2014年5月2日(金) 14:00 〜 15:15 3階ポスター会場 (3F)

コンビーナ:*綿田 辰吾(東京大学地震研究所海半球観測研究センター)、境 毅(愛媛大学地球深部ダイナミクス研究センター)、中川 貴司(海洋研究開発機構地球内部ダイナミクス領域)

14:00 〜 15:15

[SIT39-P03] 660km不連続面付近におけるパイロライト、MORB、ハルツバージャイトの相関係の比較:マルチセル法を用いた精密実験

*石井 貴之1糀谷 浩1赤荻 正樹1 (1.学習院大学理学部)

キーワード:ポストスピネル転移, ポストガーネット転移, 660-km地震波不連続面, パイロライト, MORB, ハルツバージャイト

Pyrolite is the model rock which composes the average upper mantle. It is accepted that 660-km seismic discontinuity is formed by post-spinel transition of pyrolite. MORB (mid-ocean ridge basalt) and harzburgite in slabs subduct to 660-km seismic discontinuity due to their higher densities than pyrolitic average mantle. It has been considered that the density cross-over between pyrolite and slab materials occurs due to post-spinel transition in pyrolite at the 660-km discontinuity, and MORB and harzburgite are trapped around the depth (e.g. Ringwood and Irifune, 1988). Therefore, the phase transition pressures of these mantle rocks are the important parameters to elucidate the dynamics around 660-km seismic discontinuity. We investigated detailed phase relations of pyrolite, MORB and harzburgite with multi-sample cell technique.

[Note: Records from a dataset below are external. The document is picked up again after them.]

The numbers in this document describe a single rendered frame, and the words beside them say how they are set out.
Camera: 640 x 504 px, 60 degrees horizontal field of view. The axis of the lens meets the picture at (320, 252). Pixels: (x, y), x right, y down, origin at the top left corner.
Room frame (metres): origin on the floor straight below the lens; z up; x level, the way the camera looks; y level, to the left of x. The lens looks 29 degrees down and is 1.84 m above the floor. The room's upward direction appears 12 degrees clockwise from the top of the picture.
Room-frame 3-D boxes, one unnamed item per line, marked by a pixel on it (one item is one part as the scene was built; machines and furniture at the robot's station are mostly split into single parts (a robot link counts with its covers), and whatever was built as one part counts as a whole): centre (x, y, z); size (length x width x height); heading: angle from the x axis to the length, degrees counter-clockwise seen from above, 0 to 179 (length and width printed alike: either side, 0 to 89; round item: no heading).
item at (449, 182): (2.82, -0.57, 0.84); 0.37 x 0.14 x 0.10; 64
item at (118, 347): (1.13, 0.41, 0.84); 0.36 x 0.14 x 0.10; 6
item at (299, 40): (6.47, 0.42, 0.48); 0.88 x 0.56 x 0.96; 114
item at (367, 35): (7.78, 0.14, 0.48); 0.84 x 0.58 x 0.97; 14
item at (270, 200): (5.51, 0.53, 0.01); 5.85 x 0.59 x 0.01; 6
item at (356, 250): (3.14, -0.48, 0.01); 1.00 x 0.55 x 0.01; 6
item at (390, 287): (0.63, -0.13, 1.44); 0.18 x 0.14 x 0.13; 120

The starting materials were prepared from the oxide mixtures of pyrolite, MORB and harzburgite composition after McDonugh and Sun (1995) (excluding MnO, K2O and P2O5), Melson et al. (1976) (P2O5) and Michael and Bonatti (1975), respectively. High-pressure and high-temperature experiments by quench method were performed at about 20-28 GPa and 1600-2200C for 2-10 hours using a Kawai-type 6-8 multianvil high-pressure apparatus at Gakushuin University. These samples were packed with pressure calibrants (MgSiO3 or pyrope) in a Re multi-sample capsule with four holes. Temperature was controlled with a LaCrO3 heater and measured with a W5%Re-W26%Re thermocouple inserted in a Cr2O3-doped MgO pressure medium. Phases of recovered samples were identified with microfocus-Xray diffractometer and SEM-EDS.

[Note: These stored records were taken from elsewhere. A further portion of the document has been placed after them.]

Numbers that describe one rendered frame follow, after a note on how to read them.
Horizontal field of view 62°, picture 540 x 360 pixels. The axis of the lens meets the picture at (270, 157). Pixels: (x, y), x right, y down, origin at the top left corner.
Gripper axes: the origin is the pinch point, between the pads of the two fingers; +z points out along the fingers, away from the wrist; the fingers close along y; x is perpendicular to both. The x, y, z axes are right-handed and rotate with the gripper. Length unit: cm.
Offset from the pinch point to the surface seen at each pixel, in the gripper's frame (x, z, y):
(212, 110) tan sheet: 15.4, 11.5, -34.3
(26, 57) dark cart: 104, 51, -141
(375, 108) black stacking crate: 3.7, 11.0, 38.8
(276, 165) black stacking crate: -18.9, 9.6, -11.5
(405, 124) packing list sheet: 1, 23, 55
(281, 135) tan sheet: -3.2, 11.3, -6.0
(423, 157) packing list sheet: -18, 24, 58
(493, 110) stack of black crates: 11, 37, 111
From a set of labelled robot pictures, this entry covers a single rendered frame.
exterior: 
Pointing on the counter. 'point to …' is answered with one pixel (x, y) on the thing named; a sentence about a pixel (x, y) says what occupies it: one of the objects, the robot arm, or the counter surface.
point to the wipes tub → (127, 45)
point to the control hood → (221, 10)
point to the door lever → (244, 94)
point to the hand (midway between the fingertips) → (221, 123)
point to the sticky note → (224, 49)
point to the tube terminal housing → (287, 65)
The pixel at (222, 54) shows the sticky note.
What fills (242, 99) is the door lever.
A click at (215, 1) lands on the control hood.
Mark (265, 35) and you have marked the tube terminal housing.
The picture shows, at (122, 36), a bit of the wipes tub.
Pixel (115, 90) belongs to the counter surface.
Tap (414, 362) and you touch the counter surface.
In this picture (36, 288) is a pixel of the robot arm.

In pyrolite at 1600-2200C, the mineral assemblage of MgSiO3-rich perovskite (Mpv) + magnesiowustite (Mw) + garnet (Gt) + CaSiO3-perovskite (Cpv) is stable at pressure range of 22-24 GPa, and changes to that of Mpv + Mw + Cpv above 24 GPa. The mineral assemblage of ringwoodite (Rw) + Gt + Cpv at 1600C transforms to that of Rw + Mw + Gt + Cpv due to transition of Rw to Gt + Mw at 1800-2000C, and Rw disappears perfectly above 2200C. In MORB, the mineral assemblage of Gt + stishovite (St) + Cpv changes to that of Mpv + St + Al-rich phase + Cpv with continuous post-garnet transition. In harzburgite at 1600C, the mineral assemblage of akimotoite (Ak) + Rw + Gt changes to that of Mpv + Mw by post-spinel transition after the Ak to Mpv transition. Above 1800C, no Ak was observed.
At 1600C, post-spinel transition in pyrolite occurred by about 0.5 GPa and 2 GPa lower pressure than that of harzburgite and post-garnet transition in MORB, respectively. The Clapeyron slope of post-spinel transition in harzburgite is larger than that of pyrolite, and both boundaries intersect at 2000C. From the comparisons of density profiles at 1600C, MORB and harzburgite have lower densities than pyrolite by post-spinel transition in pyrolite.